## TRY IT
Retrieve all lines below that have the string "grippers".

[RAW DATA]

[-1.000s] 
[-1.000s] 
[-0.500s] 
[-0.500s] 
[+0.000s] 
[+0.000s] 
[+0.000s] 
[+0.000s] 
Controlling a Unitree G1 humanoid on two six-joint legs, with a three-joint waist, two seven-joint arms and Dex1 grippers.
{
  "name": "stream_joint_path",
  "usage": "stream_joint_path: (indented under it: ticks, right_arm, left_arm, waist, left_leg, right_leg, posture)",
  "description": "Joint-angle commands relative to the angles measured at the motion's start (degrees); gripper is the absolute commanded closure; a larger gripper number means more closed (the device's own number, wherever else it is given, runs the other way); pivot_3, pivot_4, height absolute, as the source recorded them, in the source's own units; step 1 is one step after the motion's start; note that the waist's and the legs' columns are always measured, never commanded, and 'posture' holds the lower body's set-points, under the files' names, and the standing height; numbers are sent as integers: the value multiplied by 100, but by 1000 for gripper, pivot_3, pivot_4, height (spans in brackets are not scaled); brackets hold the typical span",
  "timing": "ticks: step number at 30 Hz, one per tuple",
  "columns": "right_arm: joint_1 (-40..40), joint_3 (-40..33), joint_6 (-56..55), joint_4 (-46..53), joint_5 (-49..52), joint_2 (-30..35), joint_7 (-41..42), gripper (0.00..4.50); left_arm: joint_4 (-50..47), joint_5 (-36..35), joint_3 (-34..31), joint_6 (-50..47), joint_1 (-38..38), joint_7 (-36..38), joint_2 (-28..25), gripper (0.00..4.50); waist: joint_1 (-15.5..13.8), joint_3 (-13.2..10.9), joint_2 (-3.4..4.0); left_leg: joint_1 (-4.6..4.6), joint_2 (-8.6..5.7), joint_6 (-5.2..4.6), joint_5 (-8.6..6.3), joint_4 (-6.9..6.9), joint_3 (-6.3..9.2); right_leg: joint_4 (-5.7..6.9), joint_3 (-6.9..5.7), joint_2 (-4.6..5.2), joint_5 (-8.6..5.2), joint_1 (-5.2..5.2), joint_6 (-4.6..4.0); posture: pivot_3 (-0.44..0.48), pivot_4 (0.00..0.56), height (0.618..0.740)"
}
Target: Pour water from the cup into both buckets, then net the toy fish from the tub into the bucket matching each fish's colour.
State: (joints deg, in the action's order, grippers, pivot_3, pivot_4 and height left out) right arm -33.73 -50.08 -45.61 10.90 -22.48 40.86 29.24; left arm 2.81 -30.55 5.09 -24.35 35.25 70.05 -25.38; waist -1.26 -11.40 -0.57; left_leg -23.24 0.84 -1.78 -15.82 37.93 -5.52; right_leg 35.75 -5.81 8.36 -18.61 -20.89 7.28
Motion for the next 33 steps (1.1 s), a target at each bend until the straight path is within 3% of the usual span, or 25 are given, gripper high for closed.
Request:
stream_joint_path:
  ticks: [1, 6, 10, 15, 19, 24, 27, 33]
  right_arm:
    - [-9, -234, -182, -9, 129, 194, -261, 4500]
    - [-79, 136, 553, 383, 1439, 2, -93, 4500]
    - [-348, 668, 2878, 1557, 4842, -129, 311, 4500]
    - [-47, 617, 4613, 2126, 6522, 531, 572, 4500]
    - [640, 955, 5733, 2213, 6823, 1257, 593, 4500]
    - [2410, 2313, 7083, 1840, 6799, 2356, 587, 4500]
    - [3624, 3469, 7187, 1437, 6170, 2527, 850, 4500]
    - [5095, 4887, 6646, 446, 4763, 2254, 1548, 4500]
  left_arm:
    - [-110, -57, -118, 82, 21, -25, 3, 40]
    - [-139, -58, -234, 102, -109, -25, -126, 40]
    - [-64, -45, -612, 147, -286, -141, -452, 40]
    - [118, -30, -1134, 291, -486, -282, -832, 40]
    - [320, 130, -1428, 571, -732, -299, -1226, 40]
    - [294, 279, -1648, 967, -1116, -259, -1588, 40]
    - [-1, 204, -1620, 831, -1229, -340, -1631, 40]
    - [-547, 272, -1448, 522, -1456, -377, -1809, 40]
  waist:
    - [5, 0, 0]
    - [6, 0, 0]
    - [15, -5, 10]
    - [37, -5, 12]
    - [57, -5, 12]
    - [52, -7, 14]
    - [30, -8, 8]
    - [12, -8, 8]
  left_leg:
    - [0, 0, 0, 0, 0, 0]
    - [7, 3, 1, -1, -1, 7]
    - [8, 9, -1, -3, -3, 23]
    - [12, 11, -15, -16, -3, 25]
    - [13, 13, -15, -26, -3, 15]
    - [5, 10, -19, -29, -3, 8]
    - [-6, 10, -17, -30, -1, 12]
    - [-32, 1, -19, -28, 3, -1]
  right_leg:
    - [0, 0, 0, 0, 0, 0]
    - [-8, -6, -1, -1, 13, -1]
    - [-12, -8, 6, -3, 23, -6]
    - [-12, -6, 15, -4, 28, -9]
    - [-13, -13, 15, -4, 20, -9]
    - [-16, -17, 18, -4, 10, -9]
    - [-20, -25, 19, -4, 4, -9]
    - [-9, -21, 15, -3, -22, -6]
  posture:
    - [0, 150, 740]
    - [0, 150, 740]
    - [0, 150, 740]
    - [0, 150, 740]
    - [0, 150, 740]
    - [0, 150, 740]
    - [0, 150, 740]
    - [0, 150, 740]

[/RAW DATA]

## ANSWER SECTION
Controlling a Unitree G1 humanoid on two six-joint legs, with a three-joint waist, two seven-joint arms and Dex1 grippers.
State: (joints deg, in the action's order, grippers, pivot_3, pivot_4 and height left out) right arm -33.73 -50.08 -45.61 10.90 -22.48 40.86 29.24; left arm 2.81 -30.55 5.09 -24.35 35.25 70.05 -25.38; waist -1.26 -11.40 -0.57; left_leg -23.24 0.84 -1.78 -15.82 37.93 -5.52; right_leg 35.75 -5.81 8.36 -18.61 -20.89 7.28

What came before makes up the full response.